If President Clinton isn’t available, perhaps Ric Rhinehart could stand in.  He has a remarkable capacity for synthesis and a habit of communicating complex concepts in ways that are accessible to those of us grasping for understanding. He does that again in this article on the market without missing the opportunity to elevate both concerns about the impacts of market self-correction on the most vulnerable, and the promise of “fully realized trading partnerships.”

  • By the middle of 2013, many were starting to refer to the coffee trading structure, including the futures markets, as a “broken” supply chain.  In site of increased production costs, damage from rust, continued land and labor pressures, and good nominal demand, prices continued to decline, and farmers continued to suffer.
  • Free marketeers wil insist tht the market will find the correct solution(s)…For those living crop-to-crop in coffee the likely time required for the market to solve the problem will be akin to finding a cure after the patient has died.
  • There are some bright spots in the marketplace…We are seeing a continued desire on the part of large retail players and national food service chains to reinforce thir coffee cuppply chains and to direct roasters to more sustainable strategies…Perhaps most compelling of all are the emergence of fully realized trading partnerships, with roasters working directly with producers to increase yields raise quality and provide technical assistance and access to credit.

 

ALEJANDRO CADENA
Managing Director, Virmax

Challenges in coffee processing: an opportunity in disguise to foster a new breed of coffee growers

Alejandro is one of the pioneers of the microlot, helping to turn an idea that was radically counter-cultural in his native Colombia into a reality, influencing the way fine coffees are sourced worldwide.  The company he runs is built on a reputation for delivering coffees of surpassing quality–a commitment that is often perceived to exclude many of the poorest smallholders.  But he suggests the most important determinant of cup quality isn’t technical but emotional: the passion of the grower.  And he doesn’t ever lose sight of the fact that our whole enterprise is predicated on the profitability of coffee farming

  • Perhaps the most important thing I have learned over the years is that if the grower does not have a passion for coffee, not even the best varieties, the best infrastructure, or the best growing conditions are sufficient to help them produce quality coffee.
  • We should not be afraid to reward farmers for their hard work, so that they and their children can make a real living as coffee producers.

 

EMMA BLADYKA
SCAA Science Director

Basic plant biology: keeping the coffee plant “happy”

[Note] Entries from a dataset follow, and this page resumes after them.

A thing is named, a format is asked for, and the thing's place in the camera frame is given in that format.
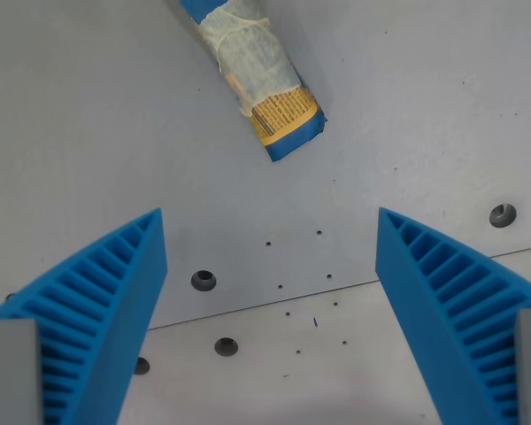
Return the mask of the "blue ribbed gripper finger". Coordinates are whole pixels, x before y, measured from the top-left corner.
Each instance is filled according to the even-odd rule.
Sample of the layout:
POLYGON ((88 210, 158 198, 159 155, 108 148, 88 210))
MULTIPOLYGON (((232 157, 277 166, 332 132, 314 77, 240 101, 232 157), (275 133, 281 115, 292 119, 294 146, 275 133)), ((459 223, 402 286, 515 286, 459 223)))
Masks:
POLYGON ((514 329, 531 282, 386 208, 375 270, 442 423, 518 423, 514 329))
POLYGON ((35 322, 46 424, 114 424, 166 277, 155 209, 96 240, 0 305, 35 322))

The SCAA’s in-house ecologist and botanist concludes a thorough survey of leading issues in coffee husbandry with a welcome show of humility that privileges the farmer’s perspective.

  • There are risks in agriculture that can only be fully understood by those farmers who live it in every crop cycle.  For those of us who work in the roasting, retailing or consuming end of the value chain, it’s important to remember the limitations of our perspective.